Mobile fraud up 680 per cent
Cyber criminals are slipping “through the cracks” of poor phone security to commit fraud on a mass scale, new research suggests.
Mobile-enabled fraud has risen 680 per cent since 2015, according to data published by RSA Security.
Almost two out of every three fraudulent transactions committed in the first quarter of 2018 involved mobile browsers or applications.
However, phishing remained the most common fraud tactic, accounting for 48 per cent of all detected cyber attacks, and Trojan malware was used in one in four cases.
The RSA believes the large increase in mobile fraud is in part due to poor technical security.
Daniel Cohen, director of the RSA Fraud and Risk Intelligence Unit, said: “There has been a sharp rise in the volume of legitimate transactions carried out over mobile apps, so it is only natural that hackers have followed suit in targeting mobile channels for fraud.
“Unfortunately, many mobile apps fail to build security from the ground up.
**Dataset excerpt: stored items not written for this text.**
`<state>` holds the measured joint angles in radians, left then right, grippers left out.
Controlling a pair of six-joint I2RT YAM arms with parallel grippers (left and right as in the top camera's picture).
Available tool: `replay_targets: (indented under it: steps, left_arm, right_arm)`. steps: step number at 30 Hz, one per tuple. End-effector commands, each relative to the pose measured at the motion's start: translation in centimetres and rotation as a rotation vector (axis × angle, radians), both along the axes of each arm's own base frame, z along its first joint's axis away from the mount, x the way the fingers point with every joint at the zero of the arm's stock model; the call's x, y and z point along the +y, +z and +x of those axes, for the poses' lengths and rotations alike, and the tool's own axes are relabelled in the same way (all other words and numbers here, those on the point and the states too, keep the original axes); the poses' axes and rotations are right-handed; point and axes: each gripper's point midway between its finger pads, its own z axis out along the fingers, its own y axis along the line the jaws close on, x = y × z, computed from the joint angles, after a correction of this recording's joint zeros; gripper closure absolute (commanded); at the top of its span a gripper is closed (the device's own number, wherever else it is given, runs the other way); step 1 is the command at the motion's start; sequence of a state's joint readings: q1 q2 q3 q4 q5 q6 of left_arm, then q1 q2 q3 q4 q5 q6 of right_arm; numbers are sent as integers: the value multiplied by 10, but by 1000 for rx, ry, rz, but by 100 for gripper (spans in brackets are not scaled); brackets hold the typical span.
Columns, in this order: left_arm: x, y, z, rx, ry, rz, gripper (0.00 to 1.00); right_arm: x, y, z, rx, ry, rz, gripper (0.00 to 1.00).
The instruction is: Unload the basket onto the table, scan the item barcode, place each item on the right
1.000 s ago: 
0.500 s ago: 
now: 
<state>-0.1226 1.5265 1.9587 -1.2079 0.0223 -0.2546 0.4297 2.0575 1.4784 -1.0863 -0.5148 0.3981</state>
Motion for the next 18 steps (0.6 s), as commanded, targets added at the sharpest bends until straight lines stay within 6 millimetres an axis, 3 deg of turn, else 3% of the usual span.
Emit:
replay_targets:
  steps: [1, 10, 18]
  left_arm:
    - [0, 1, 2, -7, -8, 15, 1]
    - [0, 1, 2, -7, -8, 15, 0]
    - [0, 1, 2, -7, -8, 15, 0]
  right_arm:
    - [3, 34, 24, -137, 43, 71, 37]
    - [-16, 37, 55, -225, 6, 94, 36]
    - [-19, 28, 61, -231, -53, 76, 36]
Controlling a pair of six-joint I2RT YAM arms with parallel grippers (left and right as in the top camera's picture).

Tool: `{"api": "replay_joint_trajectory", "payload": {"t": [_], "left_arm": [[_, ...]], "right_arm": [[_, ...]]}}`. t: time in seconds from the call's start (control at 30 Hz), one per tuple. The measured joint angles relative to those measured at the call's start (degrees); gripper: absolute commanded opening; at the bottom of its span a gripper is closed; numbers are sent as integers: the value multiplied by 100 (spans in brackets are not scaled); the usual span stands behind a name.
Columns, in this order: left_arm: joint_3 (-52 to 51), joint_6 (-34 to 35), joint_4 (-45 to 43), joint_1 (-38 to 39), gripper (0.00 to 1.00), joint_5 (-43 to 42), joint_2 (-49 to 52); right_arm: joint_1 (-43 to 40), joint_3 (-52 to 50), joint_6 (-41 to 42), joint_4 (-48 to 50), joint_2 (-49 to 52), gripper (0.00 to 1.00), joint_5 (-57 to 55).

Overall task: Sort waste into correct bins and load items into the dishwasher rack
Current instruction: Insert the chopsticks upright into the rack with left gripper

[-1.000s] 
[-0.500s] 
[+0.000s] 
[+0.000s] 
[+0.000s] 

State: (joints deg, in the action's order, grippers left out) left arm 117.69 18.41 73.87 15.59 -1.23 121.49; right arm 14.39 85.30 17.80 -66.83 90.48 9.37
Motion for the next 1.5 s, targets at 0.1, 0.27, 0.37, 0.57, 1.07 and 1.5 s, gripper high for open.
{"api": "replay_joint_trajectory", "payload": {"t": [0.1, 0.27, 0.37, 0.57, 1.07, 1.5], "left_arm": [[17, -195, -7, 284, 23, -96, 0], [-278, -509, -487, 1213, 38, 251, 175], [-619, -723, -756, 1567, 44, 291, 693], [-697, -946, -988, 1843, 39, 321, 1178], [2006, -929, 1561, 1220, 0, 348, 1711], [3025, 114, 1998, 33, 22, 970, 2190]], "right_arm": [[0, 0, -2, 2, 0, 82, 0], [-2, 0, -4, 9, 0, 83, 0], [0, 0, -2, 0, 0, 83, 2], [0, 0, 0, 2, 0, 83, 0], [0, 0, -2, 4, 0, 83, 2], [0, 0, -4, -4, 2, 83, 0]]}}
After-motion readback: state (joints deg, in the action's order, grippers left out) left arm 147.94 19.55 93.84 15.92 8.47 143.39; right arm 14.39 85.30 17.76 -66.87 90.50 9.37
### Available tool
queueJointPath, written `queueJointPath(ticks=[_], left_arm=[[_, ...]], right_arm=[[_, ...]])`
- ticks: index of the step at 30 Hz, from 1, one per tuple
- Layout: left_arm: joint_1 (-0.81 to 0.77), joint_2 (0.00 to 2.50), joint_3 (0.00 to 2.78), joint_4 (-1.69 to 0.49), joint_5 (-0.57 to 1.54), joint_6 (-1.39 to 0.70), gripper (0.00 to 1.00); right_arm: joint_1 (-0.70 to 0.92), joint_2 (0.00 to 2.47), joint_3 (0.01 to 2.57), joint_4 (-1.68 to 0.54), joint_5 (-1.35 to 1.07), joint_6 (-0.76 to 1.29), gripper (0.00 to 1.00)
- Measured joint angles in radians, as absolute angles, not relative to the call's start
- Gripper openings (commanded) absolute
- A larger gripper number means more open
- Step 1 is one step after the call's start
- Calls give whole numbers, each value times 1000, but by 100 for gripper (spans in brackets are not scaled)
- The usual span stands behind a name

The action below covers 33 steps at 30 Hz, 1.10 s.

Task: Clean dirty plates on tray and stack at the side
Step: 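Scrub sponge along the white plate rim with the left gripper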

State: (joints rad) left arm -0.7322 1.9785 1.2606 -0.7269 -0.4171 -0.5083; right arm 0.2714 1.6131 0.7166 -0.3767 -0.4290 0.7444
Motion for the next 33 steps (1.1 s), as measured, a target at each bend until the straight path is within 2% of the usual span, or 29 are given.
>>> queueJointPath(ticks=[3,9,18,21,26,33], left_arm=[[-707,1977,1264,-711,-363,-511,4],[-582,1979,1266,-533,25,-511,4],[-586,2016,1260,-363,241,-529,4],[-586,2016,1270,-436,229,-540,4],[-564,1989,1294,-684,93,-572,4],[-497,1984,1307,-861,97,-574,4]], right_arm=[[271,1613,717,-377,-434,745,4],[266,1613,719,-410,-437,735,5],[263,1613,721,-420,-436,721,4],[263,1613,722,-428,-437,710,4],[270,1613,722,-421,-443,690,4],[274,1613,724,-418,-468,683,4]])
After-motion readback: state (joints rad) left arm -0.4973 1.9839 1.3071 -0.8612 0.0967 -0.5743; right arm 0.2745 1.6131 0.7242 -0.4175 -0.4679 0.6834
This means cyber criminals and fraudsters are able to slip through the cracks, hijacking mobile applications and siphoning off credentials and funds.
“As mobile-related fraud continues to grow, consumers and businesses alike need to be aware of the risks.”
Research published by CACI last summer predicted that the number of mobile banking transactions will more than double by 2022.
RSA Security uncovered 24,581 fraud attacks in the first quarter of 2018, but the proportion involving mobile apps has doubled over the last three years.
Just five per cent of all frauds were carried out on mobile apps in 2015, but this figure has now reached almost one in four – with a 63 per cent rise in the last year alone.
Meanwhile, the overall volume of fraudulent transactions involving mobiles is up 680 per cent.
Use of web browsers in fraud has also declined from nearly two thirds to just 35 per cent of cases.
The average value of fraudulent transactions observed in the UK in the first quarter of 2018 was £252.
The figures also highlighted an increase in the use of ‘burner phones’ as 82 per cent of transactions used a new device.
Almost a third of fraud involved new accounts on a new mobile device, which the RSA believes could suggest fraudsters are attempting to leverage stolen identities to create ‘mule accounts’.
The researchers also found that 3.1 million unique compromise cards were recovered over the period.